Stellar second half lifts Duke

 

WINSTON-SALEM - The first half stat sheet spelled doom for the Blue Devils.

It showed that Duke led Wake Forest, 48-39, through 20 minutes in Winston-Salem, but little else was positive. The Demon Deacons had dominated the Blue Devils on the offensive glass, grabbing 13 offensive rebounds. Duke had turned the ball over 11 times, five of which had been committed by point guard Greg Paulus. Star forward Shelden Williams had played just seven minutes, picking up three fouls.

Just about the only thing the Blue Devils had done well was shoot, especially from three. They had hit over 60 percent of their shots, and were 9-for-16 from behind the arc. The Demon Deacons, meanwhile, were shooting below 40 percent.

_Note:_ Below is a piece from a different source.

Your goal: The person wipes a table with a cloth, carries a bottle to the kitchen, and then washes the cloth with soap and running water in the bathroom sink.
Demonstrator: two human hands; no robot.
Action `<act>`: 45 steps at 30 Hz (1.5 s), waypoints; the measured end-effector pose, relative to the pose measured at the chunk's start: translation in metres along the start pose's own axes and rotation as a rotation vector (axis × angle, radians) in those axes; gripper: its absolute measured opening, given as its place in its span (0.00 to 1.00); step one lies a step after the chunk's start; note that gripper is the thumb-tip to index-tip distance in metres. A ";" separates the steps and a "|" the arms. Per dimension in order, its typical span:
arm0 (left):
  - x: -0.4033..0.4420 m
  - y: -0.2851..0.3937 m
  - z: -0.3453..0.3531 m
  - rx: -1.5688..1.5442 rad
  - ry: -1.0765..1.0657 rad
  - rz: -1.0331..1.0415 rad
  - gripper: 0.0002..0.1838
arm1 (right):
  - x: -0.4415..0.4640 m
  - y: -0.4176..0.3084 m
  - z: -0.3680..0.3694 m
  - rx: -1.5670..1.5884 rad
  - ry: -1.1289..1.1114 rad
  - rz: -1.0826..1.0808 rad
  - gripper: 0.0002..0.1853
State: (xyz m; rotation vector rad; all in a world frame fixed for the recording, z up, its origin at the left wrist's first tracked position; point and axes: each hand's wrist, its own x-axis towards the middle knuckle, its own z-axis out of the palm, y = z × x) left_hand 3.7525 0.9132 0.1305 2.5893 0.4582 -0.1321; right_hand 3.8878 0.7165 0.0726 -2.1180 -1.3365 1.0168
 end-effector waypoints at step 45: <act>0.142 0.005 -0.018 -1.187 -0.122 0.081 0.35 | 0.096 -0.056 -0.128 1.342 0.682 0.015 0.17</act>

It was hard to envision an ACC squad remaining that cold all game, and if Wake Forest shot any better in the second half, they would blow the Blue Devils out of the gym.

"We did not put any bodies on them and they were crashing the boards like crazy," Duke coach Mike Krzyzewski said. "We were very loose with the ball, but we kept in the game. We had a lot of youthful turnovers that translated into points for Wake Forest."

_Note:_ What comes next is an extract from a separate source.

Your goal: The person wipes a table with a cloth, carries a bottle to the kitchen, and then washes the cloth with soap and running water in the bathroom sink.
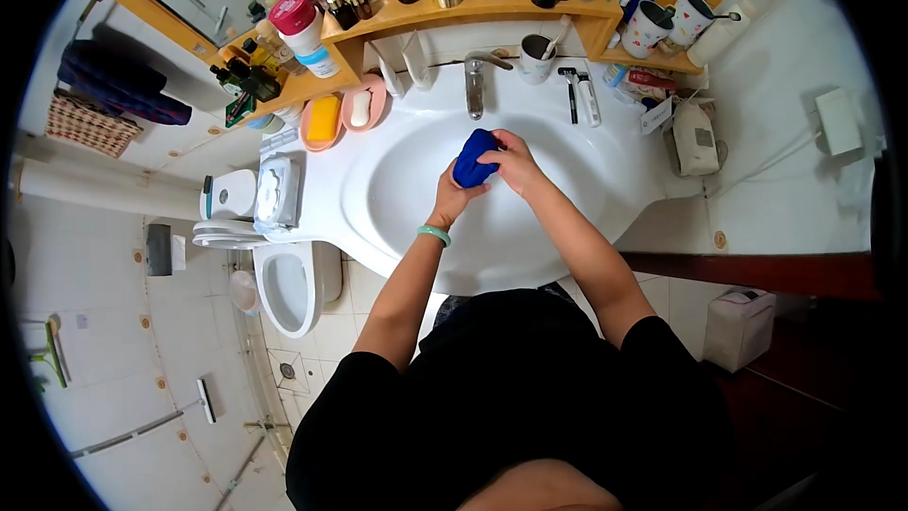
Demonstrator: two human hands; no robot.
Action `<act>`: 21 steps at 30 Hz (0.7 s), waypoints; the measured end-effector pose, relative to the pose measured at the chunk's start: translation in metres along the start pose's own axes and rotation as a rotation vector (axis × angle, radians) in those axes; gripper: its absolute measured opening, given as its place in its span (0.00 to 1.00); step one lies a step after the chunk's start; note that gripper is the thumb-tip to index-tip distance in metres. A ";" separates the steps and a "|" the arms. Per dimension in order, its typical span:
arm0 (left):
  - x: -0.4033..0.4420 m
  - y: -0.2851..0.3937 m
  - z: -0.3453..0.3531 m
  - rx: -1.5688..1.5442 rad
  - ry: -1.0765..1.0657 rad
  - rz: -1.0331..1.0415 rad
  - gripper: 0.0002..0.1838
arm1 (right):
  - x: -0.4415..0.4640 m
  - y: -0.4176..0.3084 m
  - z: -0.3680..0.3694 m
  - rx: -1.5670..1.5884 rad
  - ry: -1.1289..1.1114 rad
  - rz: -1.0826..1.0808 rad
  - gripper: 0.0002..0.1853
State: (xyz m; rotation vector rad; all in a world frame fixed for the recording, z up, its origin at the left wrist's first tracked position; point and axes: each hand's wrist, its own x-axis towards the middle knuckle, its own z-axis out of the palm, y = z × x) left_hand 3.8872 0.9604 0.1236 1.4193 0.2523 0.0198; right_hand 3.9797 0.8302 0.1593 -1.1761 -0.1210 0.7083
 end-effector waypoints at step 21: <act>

At the start of the second half, the Demon Deacons were shooting better and Duke was shooting worse. Wake Forest connected on four of its first six shots, and a 9-3 run in the first three minutes of the half cut Duke's lead to three. Included in that run was yet another offensive rebound, another foul committed by Williams, his fourth, and two more turnovers.

It sure looked like the Blue Devils were lucky in racing out to that first half lead; their hot shooting could not sustain them against a team that had been outplaying them in every other facet of the game.

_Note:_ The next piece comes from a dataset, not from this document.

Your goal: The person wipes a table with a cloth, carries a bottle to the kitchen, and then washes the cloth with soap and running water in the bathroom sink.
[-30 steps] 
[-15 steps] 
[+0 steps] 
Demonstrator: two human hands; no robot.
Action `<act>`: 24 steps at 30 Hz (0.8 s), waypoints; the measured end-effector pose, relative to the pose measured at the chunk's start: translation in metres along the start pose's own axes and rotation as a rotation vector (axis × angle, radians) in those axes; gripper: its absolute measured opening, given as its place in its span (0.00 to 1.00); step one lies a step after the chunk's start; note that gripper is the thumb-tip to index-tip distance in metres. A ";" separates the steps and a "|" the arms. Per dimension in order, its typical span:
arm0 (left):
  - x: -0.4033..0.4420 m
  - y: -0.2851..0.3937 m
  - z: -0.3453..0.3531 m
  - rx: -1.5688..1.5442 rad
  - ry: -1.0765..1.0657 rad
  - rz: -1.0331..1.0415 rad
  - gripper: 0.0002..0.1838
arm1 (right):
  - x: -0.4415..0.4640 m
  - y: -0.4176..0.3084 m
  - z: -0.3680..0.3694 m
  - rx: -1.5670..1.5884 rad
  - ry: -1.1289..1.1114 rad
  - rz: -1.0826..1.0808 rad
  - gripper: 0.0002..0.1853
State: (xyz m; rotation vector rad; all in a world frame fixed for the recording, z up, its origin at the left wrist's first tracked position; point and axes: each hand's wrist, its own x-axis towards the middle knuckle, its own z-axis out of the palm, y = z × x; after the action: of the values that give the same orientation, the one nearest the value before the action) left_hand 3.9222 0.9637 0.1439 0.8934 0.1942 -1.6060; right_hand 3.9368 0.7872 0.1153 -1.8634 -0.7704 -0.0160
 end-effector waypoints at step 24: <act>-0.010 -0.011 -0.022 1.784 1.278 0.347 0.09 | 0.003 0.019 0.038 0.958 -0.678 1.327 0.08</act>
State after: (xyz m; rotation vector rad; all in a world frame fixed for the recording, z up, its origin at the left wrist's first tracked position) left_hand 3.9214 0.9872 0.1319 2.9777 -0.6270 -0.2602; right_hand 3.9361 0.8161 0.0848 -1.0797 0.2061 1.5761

But from that point forward, Duke stopped just shooting better than Wake and started playing better.

It all started with Trent Stickland's missed dunk. The Wake Forest senior was out in front of everyone, with a clear lane to the basket, and an opportunity to cut Duke's lead to three with a monster slam. The Blue Devils, despite no chance to stop Strickland, did not quit on the play.

Sean Dockery raced back on defense, saying later that he was simply hoping to prevent Strickland from doing something "too crazy, to make the crowd go crazy." Maybe Dockery's hustle forced Strickland to rush, because he clanged his reverse dunk attempt.

Duke forward Josh McRoberts also hadn't given up on the play, and he corralled the rebound-no offensive board for Wake Forest this time-and dribbled upcourt. He found J.J. Redick for a three-pointer, a bucket that started a 14-2 run that put Wake Forest out of the game.

After Strickland's missed dunk, the Blue Devils stopped giving up offensive rebounds, allowing just one more for the rest of the game. Dockery, a 6-foot-2 guard, had more offensive rebounds by himself than every Wake Forest player in the game's final 17 minutes.

"There was just an emphasis at halftime that we all needed to rebound," Redick said. "They just killed us on the boards in the first half, we had to really focus on rebounding as a team. It was just a greater emphasis put on by Coach, definitely."

Duke also solved its turnover woes, committing just three turnovers in the game's final 17 minutes while forcing the Demon Deacons into six. Paulus overcame his shaky start, playing turnover-free in the game's final stages and dishing out two assists.

"We're not going to out-talent anybody," Redick said. "We have to rely on playing harder than everybody."

Sunday night in Winston-Salem, the Blue Devils did just that.